The dispute concerned more than 108 bighas of land in Barnawa village of Baghpat district which was claimed to be the tomb and graveyard of Sufi saint Sheikh Badruddin, whereas, the Hindu defendants claimed that this is Lakshagriha (House of lacquer) of the Mahabharata period which was built by Duryodhan to eliminate the Pandavas.

Refusing to allow the suit to declare the disputed property as a kabristan/graveyard, the Civil Judge Shivam Dwivedi observed thus:

the plaintiff has completely failed to prove the entire disputed gate as a graveyard merely based on presence of some graves at only a few places in Khasra No. 3377, Area 36 Bighe 07 Biswe 08 Biswansi.”

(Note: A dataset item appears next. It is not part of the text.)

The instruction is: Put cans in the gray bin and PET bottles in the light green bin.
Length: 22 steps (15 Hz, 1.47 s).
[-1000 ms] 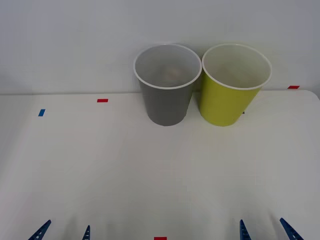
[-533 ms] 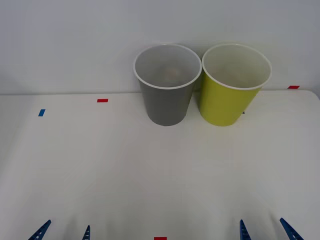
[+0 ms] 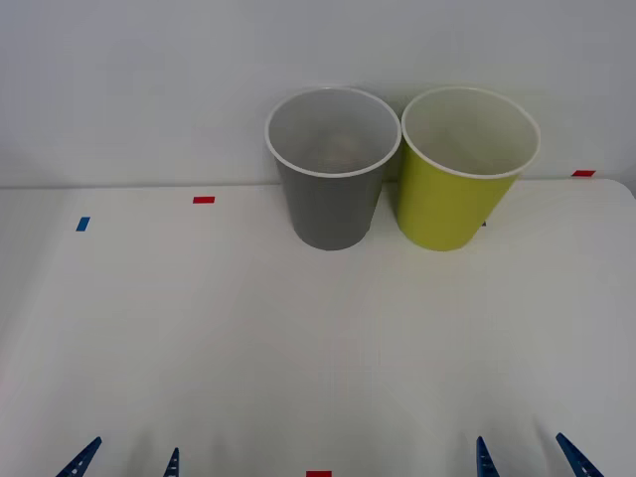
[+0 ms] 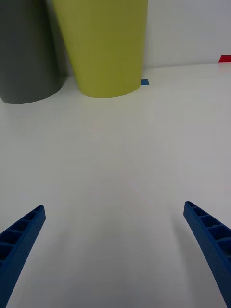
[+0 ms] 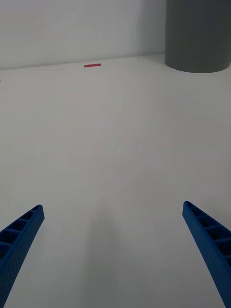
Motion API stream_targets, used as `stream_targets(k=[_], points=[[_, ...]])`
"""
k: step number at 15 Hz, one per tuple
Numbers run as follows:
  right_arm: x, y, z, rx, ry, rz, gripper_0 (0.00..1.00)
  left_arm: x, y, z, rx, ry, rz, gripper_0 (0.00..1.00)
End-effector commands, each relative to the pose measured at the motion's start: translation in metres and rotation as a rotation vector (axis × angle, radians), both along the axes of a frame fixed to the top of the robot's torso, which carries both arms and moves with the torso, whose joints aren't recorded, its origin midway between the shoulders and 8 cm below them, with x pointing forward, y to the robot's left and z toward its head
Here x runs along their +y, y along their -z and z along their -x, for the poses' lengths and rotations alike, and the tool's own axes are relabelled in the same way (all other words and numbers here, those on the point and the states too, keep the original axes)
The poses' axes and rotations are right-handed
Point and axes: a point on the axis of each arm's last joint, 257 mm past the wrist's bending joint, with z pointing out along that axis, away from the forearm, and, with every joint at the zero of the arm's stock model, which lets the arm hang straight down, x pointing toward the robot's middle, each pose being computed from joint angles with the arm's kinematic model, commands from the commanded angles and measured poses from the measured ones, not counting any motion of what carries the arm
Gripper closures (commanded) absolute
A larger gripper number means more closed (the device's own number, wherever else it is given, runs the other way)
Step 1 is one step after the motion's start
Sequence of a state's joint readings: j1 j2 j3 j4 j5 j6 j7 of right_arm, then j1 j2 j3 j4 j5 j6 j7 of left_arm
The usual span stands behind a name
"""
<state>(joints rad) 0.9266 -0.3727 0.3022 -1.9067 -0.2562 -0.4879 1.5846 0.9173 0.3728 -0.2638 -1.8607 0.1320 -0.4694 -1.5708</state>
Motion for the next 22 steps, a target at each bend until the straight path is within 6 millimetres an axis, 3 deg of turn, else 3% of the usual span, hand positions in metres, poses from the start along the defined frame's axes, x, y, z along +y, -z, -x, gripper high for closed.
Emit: stream_targets(k=[1, 22], points=[[0.0000, 0.0000, 0.0000, 0.000, 0.000, 0.000, 0.00, 0.0000, 0.0000, 0.0000, 0.000, 0.000, 0.000, 0.00], [0.0000, 0.0000, 0.0000, 0.000, 0.000, 0.000, 0.00, 0.0000, 0.0000, 0.0000, 0.000, 0.000, 0.000, 0.00]])
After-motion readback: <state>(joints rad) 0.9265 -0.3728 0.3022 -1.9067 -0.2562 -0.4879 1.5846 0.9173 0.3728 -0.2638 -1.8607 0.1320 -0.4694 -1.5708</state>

The suit, which also sought the relief of mandatory and perpetual injunction against the Hindu defendants and a direction to them to remove unauthorised construction at the disputed site, was registered in April 1970 by one Mukim Khan, the caretaker of the dargah, claiming that a group of Hindus/defendants had raised unauthorized construction at the disputed site.

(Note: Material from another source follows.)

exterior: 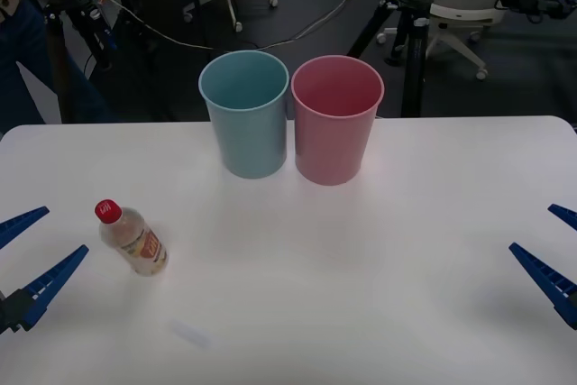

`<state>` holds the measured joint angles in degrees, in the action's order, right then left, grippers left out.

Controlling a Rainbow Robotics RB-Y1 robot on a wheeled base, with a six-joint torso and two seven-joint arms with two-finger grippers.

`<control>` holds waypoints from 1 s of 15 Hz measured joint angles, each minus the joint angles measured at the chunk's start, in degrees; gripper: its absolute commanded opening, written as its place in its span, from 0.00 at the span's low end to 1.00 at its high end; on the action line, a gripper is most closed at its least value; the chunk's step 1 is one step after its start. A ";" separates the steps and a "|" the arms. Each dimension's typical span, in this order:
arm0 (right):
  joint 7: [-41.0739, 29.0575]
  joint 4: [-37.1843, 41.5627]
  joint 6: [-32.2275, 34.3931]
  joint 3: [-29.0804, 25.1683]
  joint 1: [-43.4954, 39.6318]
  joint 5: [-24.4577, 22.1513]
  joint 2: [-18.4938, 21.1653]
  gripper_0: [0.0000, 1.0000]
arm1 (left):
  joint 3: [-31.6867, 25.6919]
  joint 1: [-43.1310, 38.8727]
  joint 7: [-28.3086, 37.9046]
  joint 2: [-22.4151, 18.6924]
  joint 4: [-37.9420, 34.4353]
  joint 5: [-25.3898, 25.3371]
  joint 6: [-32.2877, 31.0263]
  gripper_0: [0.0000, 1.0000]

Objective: Grasp the object on the table and drop it into the matching bin: aluminum can to the light blue bin, PET bottle to the pink bin.

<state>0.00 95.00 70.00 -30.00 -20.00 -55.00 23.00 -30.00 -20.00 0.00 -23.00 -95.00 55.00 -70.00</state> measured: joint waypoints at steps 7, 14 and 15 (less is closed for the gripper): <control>0.00 0.00 0.00 0.00 0.00 0.00 0.00 1.00 | 0.73 -2.04 -1.70 -1.52 -0.26 -0.98 1.32 1.00; 0.00 0.00 0.00 0.00 0.00 0.00 0.00 1.00 | 4.03 -2.41 -17.93 -2.69 8.30 -5.74 2.32 1.00; 0.00 0.00 0.00 0.00 0.00 0.00 0.00 1.00 | 5.38 -2.27 -19.55 -3.29 10.05 -6.77 2.32 1.00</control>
<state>0.00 95.00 70.00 -30.00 -20.00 -55.00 23.00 -24.62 -22.27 -19.55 -26.29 -84.95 48.23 -67.68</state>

It was further claimed in the suit that the Sufi saint's tomb was 600 years old and after his death, a graveyard also came up at the disputed site, which was made waqf property by the 'Badshah' of that time.

Khan alleged that Krishnadutt Ji Maharaj, a priest, came at the disputed site to demolish the site to construct a major Hindu pilgrimage destination there by falsely claiming that there existed a Shiva temple and the site was remnants of the Lakshagriha.

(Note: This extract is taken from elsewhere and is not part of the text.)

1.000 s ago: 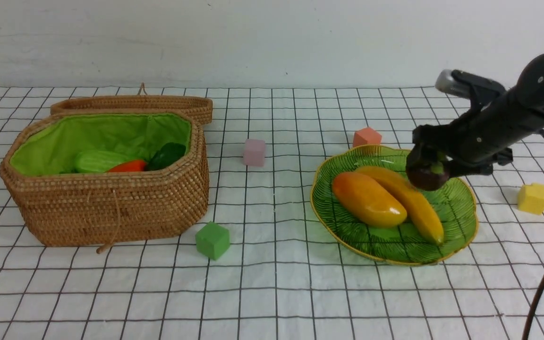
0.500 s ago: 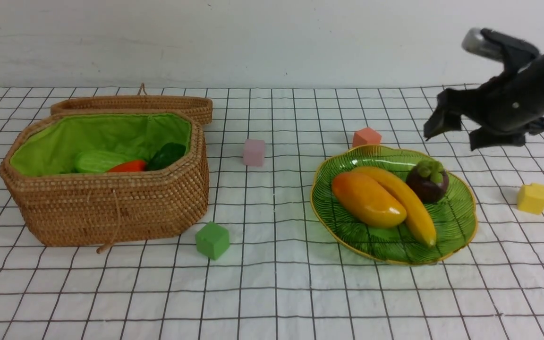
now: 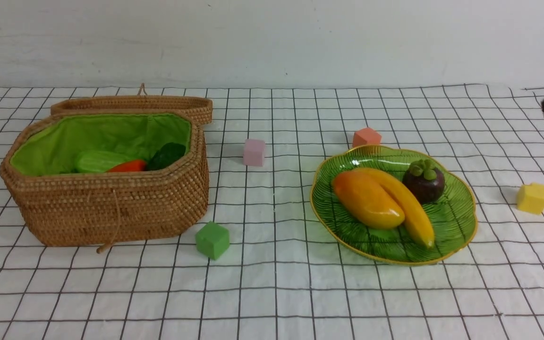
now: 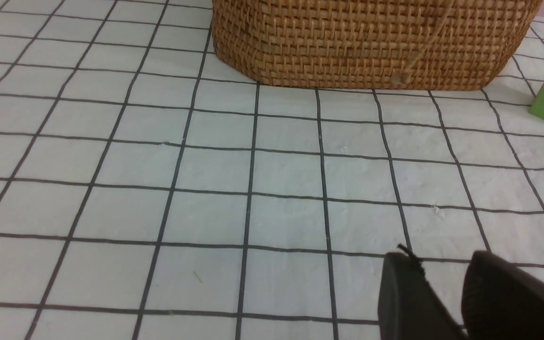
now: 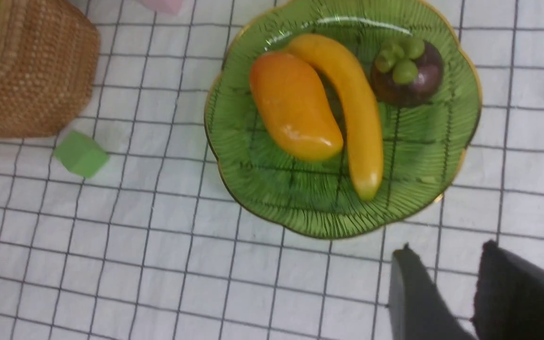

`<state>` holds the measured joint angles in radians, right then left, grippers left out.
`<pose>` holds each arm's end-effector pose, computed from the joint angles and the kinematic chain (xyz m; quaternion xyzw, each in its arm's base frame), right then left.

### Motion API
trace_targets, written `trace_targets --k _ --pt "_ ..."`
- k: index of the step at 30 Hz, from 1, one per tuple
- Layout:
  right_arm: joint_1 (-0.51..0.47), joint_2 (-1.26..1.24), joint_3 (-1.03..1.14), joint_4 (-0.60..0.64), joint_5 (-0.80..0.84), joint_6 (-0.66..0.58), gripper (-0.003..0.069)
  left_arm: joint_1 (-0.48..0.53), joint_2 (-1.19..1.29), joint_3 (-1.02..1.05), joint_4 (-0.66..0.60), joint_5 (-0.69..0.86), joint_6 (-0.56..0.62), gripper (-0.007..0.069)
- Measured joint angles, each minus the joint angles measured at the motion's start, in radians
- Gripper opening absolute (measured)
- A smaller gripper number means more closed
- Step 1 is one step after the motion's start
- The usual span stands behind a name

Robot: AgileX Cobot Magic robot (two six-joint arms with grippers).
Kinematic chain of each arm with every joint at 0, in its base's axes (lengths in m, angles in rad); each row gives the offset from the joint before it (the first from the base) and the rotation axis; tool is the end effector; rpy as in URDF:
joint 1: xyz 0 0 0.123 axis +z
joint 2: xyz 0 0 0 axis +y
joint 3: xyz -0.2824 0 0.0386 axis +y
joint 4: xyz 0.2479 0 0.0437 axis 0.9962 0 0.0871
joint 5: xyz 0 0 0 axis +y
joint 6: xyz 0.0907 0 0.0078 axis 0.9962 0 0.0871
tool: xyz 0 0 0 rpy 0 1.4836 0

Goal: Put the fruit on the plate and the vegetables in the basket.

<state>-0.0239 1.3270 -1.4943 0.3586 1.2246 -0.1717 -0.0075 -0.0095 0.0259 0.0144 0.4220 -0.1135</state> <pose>0.2571 0.0239 0.4208 -0.0612 0.9380 0.1489 0.3071 0.0513 0.0002 0.1671 -0.0397 0.8188 -0.0285 0.5720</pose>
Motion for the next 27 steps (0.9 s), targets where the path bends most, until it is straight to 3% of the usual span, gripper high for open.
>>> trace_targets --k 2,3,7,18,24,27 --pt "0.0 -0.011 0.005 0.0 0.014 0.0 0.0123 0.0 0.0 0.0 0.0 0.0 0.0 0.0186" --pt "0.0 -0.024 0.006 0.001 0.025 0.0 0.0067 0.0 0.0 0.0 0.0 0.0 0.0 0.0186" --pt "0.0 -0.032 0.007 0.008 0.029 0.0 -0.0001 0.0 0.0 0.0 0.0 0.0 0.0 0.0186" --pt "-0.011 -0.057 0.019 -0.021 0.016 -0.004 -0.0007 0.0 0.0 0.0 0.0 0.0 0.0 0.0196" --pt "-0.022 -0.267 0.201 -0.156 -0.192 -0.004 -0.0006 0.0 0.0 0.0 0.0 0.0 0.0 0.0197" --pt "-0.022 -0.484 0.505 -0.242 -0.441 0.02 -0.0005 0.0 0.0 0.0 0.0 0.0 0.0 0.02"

It was also emphasized that a section of land on the mound had been acquired by the Archaeological Survey of India (ASI) while the rest of the land was owned by the Shri Gandhi Dham Committee.

On the other hand, it was the primary case of the Hindu defendants that the property in dispute is a Lakshagriha and it wasn't the place of worship of Muslims and that no tomb of any Muslim saint existed whom people worship.

Opposing the suit, the Hindu defendants also stressed that the plaintiff was not a mutawalli of any waqf and that he had no right to present the suit and that the plaintiff had tried to give an unfair communal tone to the suit.

Against the backdrop of the conflicting averments made by the parties, the Court, at the outset, noted that a declaration was issued in 1920 by the then government under Section 3(3) of the Ancient Monuments Preservation Act, 1904, by way of which the mound/Teela had been officially designated as Lakshagriha.

The Court further noted that the plaintiff had not been able to prove that the site in question was the land of the waqf or a graveyard in the year 1920.

With this, the Court dismissed the suit by noting that the plaintiff had not been able to prove the averments made in the suit.